The DNA phosphatase treatment aimed to remove phosphate groups from the 3’-end of DNA templates, which could remain after breaks in DNA backbones. Such groups could prevent sequencing using the Helicos HeliScope platform, as this platform requires a free hydroxyl group at the 3’-ends of template molecules, in order to allow poly-A tailing, and subsequent capture by oligo-dT probes on the surface of the flow cell. Researchers found that this treatment improved the amount of endogenous sequences recovered by up to 3.3-fold, while still providing molecular signatures of endogenous ancient DNA damage.

This study will be presented during the poster session at the SMBE conference in Dublin (23rd – 26th July 2012).

Improving sequence identification

In a companion paper published in the same issue of BMC Genomics [2], researchers at the Centre for GeoGenetics demonstrated that optimizing the bioinformatic pipeline used to process ancient DNA could yield further gains in the amount of endogenous ancient DNA recovered.
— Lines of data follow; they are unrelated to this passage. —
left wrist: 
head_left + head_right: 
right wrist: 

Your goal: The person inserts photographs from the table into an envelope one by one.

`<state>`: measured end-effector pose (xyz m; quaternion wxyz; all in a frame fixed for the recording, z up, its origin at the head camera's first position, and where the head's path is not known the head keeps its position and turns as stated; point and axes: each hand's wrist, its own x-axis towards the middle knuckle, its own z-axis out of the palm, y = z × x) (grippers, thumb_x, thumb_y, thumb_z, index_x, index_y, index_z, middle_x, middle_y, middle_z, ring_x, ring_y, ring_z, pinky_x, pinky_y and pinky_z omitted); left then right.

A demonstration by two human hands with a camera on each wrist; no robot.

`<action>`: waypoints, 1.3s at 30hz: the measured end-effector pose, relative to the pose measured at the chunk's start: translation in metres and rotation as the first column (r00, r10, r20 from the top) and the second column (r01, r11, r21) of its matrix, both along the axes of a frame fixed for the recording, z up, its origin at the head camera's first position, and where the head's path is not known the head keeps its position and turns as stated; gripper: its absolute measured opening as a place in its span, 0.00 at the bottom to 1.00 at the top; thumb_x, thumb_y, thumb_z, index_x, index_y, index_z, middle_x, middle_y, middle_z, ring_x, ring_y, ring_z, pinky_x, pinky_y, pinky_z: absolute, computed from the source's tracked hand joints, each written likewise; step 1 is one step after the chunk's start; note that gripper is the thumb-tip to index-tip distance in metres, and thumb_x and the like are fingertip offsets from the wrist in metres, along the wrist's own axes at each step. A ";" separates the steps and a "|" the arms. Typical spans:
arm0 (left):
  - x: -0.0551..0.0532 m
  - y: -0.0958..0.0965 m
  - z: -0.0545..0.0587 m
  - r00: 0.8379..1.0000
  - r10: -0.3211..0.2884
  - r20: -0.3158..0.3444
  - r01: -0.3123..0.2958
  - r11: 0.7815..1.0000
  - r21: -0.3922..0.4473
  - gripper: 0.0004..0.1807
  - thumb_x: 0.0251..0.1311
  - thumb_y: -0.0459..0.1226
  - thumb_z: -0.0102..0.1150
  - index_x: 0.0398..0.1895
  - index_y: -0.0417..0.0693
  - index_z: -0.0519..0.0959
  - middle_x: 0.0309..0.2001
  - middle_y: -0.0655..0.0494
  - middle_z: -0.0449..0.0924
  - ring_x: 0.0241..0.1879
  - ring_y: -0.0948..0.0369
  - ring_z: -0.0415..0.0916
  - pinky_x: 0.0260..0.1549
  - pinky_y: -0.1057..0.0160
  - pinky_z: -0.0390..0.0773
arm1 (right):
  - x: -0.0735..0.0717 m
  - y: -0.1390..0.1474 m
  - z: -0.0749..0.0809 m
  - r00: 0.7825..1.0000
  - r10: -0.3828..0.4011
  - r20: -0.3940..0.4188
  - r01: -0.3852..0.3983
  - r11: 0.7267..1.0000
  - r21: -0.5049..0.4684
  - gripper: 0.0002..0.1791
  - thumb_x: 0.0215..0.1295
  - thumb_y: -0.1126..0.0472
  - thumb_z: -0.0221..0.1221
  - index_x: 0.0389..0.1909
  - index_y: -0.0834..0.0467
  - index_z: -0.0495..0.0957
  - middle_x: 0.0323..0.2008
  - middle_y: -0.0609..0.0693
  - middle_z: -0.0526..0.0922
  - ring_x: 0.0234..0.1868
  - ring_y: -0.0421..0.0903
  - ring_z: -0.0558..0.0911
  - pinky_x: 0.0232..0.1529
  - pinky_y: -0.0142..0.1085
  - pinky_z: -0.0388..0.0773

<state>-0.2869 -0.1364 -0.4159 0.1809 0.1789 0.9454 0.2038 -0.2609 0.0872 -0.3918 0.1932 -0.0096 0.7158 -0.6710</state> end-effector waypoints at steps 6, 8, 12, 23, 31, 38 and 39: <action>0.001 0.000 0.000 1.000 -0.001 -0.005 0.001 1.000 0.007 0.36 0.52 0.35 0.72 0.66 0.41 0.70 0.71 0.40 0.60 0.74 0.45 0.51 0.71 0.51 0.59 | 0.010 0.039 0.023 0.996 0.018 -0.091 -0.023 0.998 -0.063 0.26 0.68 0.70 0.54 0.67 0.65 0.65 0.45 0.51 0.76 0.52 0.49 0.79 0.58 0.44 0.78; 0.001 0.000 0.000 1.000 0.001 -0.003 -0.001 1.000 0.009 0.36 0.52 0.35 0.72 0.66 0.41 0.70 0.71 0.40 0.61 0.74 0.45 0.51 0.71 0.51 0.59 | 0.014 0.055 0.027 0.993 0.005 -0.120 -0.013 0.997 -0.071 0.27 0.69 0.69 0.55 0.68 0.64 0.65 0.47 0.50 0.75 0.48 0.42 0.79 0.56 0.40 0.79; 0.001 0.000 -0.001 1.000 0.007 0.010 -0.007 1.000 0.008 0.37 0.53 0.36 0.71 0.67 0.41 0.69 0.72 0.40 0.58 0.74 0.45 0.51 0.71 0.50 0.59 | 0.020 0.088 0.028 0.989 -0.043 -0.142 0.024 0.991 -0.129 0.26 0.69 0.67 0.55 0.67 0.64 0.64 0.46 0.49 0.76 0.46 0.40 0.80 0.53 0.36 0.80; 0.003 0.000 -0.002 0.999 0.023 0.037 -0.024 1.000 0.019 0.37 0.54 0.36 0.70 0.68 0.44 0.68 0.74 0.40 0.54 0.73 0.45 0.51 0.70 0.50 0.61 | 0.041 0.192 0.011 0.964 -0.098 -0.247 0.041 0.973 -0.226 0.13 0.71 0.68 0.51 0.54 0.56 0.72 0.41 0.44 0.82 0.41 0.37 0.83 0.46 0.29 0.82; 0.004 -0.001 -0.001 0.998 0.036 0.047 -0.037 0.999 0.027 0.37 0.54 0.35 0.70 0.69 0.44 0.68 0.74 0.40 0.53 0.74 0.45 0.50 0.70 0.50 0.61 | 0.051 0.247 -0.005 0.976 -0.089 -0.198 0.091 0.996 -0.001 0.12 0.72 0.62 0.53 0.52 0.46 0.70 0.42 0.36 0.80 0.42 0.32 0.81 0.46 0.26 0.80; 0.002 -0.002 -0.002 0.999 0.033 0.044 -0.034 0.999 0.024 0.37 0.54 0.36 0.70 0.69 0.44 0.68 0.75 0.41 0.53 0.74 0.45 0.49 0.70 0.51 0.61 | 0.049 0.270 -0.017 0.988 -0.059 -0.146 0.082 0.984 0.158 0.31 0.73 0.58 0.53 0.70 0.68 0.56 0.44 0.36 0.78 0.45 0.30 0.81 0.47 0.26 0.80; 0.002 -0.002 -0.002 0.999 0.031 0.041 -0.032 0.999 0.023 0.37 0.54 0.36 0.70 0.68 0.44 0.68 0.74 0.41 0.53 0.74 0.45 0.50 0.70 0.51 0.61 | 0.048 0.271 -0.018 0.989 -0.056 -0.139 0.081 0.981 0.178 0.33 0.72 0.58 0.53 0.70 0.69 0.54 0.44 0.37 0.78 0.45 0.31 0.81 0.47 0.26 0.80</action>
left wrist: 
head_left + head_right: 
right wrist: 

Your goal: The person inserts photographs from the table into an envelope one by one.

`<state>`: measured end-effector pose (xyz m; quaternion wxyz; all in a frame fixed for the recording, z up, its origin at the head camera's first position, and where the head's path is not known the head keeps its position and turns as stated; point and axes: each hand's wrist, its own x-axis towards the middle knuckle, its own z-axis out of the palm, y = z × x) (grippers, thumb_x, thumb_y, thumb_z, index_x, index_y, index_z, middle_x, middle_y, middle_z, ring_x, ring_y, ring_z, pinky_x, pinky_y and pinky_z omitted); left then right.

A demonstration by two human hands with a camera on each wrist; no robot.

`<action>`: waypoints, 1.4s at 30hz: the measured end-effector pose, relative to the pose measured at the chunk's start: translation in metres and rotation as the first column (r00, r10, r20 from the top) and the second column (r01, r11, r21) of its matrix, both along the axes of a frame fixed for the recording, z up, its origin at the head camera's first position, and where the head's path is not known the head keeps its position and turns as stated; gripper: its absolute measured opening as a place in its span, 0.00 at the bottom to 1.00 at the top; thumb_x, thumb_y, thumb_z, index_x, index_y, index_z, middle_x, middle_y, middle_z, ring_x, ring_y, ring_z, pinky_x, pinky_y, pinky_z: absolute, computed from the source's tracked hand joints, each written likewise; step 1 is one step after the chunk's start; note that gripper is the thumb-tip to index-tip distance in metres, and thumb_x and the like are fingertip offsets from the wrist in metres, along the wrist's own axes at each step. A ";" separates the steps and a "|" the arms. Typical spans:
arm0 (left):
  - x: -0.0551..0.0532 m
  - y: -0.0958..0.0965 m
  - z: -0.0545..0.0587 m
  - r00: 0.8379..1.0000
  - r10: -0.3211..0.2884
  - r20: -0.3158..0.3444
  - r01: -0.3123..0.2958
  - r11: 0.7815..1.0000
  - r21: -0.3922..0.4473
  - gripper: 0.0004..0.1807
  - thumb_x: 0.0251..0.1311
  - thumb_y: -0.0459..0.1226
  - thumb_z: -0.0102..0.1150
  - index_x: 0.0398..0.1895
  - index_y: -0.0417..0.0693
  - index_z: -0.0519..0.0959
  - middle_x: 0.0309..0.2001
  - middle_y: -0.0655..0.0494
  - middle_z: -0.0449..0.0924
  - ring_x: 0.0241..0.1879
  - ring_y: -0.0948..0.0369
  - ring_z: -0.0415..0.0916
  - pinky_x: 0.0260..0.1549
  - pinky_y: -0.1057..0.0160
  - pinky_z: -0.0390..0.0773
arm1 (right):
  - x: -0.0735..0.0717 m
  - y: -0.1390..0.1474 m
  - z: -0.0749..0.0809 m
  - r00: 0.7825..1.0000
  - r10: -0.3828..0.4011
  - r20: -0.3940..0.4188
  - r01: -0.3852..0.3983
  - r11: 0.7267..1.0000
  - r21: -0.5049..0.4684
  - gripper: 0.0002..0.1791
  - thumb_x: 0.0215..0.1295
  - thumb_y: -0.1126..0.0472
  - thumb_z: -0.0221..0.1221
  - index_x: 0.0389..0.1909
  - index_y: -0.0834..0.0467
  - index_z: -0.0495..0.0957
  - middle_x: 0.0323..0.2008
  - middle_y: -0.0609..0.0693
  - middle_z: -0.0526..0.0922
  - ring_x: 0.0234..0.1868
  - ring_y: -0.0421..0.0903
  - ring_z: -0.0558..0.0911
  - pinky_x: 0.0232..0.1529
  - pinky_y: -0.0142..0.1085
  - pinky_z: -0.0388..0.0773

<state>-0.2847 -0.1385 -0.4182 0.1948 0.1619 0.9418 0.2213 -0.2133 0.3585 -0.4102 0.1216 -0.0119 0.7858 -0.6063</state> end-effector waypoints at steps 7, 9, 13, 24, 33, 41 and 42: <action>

This publication awards a collaborative effort encouraged by the strong expertise in genomics and bioinformatics available at the research group of Anders Krogh within the Centre.

It is typical of alignment software to assume that high-quality base-calls are found at the 5’-end of reads, an assumption that is known to be false for ancient DNA templates, where damage occurs preferentially at fragment termini. Furthermore, most alignment software assumes low rates of machine generated indels, an assumption that does not hold in the case of 3rd generation sequencing platforms.

Examining shotgun sequencing reads produced using 2nd and 3rd generation sequencing platforms, the researchers show that tailoring the behavior of alignment software to the specific characteristics of the ancient DNA templates, and the behavior of the sequencing platform, could yield significant improvements in the amount of endogenous DNA recovered.

Furthermore, the researchers determined that the in silico removal of putative damaged bases could further increase the amount of endogenous DNA sequences that were successfully recovered, and tested a simple improvement to the filtering of putative contamination, significantly reducing the amount of false positives, and thereby increasing the pool of endogenous sequences available for downstream analysis.


Taken together, these methodological improvements help increase the yield of endogenous DNA when targeting ancient templates, and also allows old data sets to be minded for additional endogenous sequences.

[1] Ginolhac A, Vilstrup J, Stenderup J, Rasmussen M, Stiller M, Shapiro B, Zazula G, Froese D, Steinmann KE, Thompson JF, AL-Rasheid KAS, Gilbert TMP, Willerslev E and Orlando L. Improving the performance of True Single Molecule Sequencing for ancient DNA. BMC Genomics 2012, 13:177.

[2] Schubert M, Ginolhac A, Lindgreen S, Thompson JF, Al-Rasheid KAS, Willerslev E, Krogh A and Orlando L. Improving ancient DNA read mapping against modern reference genomes. BMC Genomics 2012, 13:178.